Embedded derivatives and a forward swap boost activity.

Derivatives activity picked up significantly over the last week. Issues included embedded derivatives, and the Texas Turnpike Authority weighed a forward swap deal.

Yesterday's New York City deal included one embedded derivative product. The $656 million deal managed by Prudential Securities Inc. included derivatives structured by Goldman, Sachs & Co. for $22 million of the 1996 maturity.

The city was able to lock in a synthetic fixed rate of 4.00% by issuing a new type of variable-rate derivative, called Binary LIBOR notes, and entering a swap with Goldman Sachs. The spot rate for city notes due in 1996 is 4.10%, said officials with Goldman Sachs.

The note pays the holder a fixed rate of 5.1 5% until Dec. 1, 1994. After that, if the 3-month London interbank offered rate is at or below 4.50%, the notes will continue to pay 5.15%. But if the Libor is above 4.50%, the notes will not pay any interest until maturity. The Libor rate is about 3.50% today.

Aaron Gurwitz, vice president and head of municipal capital markets at Goldman Sachs, said the yield to maturity of the notes would be 5.15% if the Libor is below the threshold, or 1.89% if the Libor is above the threshold.

"The yield curve is pricing in 100 basis points of tightening by the Federal Reserve over the next year, and the market expects short rates to rise 100 basis points," Gurwitz said. "Our forecast is that no tightening is likely by the end of next year."

New York City considered several other derivative structures, but none achieved sufficient savings, according to Roger Anderson, bureau chief for debt management for the city.

The Texas Turnpike Authority recentl reviewed proposals for a $100 million to $200 million forward deal to lock in a synthetic fixed rate for outstanding debt that cannot be advance-refunded. The outstanding bonds were issued in 1982 and were advance-refunded in 1985 and 1989. Under existing tax law, they cannot be advance-refunded again and are not callable until 1998.

A turnpike official said the authority's board will meet later this month to decide whether or not to proceed with the forward swap. No swap provider has been selected yet, although the authority has narrowed the field to eight firms after 23 firms responded to a request for proposals.

Because the bonds are not callable until 1998, the forward premium would cover four or five years - a long time in the forward market.
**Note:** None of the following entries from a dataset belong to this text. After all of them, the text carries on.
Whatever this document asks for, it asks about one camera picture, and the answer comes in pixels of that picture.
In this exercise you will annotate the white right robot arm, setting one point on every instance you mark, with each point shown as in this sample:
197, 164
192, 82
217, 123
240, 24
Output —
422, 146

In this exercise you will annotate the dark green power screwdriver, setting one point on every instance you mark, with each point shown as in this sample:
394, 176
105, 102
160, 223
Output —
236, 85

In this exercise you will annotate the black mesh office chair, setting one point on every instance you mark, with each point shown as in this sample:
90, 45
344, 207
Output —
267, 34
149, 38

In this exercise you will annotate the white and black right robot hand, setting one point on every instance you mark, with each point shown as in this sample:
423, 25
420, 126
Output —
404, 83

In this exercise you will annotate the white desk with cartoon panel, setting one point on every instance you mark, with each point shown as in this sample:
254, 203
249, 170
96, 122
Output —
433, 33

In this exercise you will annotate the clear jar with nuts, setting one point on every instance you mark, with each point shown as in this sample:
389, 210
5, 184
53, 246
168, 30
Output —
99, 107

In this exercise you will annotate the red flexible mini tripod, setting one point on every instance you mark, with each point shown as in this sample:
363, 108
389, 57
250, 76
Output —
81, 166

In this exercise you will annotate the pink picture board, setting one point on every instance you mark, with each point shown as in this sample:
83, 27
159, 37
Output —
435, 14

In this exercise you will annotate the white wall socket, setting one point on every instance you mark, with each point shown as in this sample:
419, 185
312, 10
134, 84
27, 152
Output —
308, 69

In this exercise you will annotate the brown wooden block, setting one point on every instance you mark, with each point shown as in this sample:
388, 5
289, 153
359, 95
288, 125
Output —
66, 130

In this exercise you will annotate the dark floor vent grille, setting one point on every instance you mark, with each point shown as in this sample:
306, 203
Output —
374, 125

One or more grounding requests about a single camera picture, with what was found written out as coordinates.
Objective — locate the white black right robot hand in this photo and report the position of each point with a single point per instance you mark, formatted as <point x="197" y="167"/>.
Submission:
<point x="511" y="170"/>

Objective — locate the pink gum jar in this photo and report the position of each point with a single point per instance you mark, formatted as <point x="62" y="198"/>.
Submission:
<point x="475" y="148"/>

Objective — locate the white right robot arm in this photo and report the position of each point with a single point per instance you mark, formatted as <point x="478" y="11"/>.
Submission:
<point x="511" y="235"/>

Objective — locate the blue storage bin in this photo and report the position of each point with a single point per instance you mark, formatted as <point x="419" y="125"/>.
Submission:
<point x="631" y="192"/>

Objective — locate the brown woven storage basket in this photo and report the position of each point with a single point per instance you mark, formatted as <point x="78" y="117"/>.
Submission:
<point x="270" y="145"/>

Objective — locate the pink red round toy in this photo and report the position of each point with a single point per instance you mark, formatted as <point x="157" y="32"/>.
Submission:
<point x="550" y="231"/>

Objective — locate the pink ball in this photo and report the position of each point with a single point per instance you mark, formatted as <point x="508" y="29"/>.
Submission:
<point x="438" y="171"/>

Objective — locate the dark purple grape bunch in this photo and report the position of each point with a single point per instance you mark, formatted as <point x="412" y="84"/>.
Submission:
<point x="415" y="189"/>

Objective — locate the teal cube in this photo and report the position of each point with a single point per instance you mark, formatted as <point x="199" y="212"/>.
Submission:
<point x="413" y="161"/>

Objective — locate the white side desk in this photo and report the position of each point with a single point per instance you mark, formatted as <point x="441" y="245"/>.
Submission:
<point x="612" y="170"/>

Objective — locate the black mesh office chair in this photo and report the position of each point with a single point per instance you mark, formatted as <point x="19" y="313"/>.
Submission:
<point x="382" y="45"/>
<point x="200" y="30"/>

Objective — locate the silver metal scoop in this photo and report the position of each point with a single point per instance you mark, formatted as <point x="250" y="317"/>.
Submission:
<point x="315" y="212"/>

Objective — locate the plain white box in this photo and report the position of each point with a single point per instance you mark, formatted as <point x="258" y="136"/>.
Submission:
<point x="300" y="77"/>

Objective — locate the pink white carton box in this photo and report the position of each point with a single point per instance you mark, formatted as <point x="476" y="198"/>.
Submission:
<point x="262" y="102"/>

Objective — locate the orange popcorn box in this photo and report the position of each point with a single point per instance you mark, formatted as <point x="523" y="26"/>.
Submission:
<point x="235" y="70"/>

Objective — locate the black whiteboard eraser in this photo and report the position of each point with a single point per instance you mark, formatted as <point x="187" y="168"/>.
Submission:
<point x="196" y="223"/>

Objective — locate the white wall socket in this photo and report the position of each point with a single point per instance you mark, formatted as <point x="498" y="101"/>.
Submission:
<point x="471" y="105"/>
One official working on the deal said the authority would have to pay 150 to 200 basis points as a premium on the synthetic rate it locks in to account for the long forward period. Since the coupons on the outstanding bonds are as high as 7.125%, the deal could still create savings at current rates.

The San Jose Redevelopment Authority sold $674 million of tax allocation bonds last Wednesday, including about $73 million of derivative products.

Merrill Lynch & Co. managed the issue and structured bonds in the 2012, 2013, and 2014 maturities as floating rate securities and corresponding inverse floating rate securities.

The first two maturities carried bond insurance from Municipal Bond Investors Assurance Corp. and were rated triple-A by Standard & Poor's Corp., Fitch Investors Service Inc.. and Moody's Investors Service. The 2022 maturity was not insured and carried A ratings from all three rating agencies.

New Jersey's $1.3 billion note sale last Wednesday was a smashing success for the state, but less so for derivatives dealers. The state allowed bidders to structure the notes as fixed-rate notes, variable-rate demand obligations with put rights and liquidity backing, or as index-linked floating rate notes without liquidity backing.

New Jersey received bids totaling $11.25 billion for the offering, but all of the eight winning bids included fixed-rate structures.

CS First Boston ended up with $500 million of the notes, but all priced at fixed rates of 2.2340% and 2.2685%.

The firm also bid for $400 million of the notes at 2.3334% structured as variable-rate demand obligations. The CS First Boston bid was the lowest bid including a swap, but was 3/4 of a basis point over the highest bid of 2.3260% accepted by the state.

Smith Barney Shearson bid for $250 million of the notes structured as index-linked floating rate notes with a swap. Donaldson, Lufkin & Jenrette Securities Corp. bid for $250 million of the notes structured as index-linked notes. Kidder, Peabody & Co. bid for $260 million of notes structured as index-linked notes.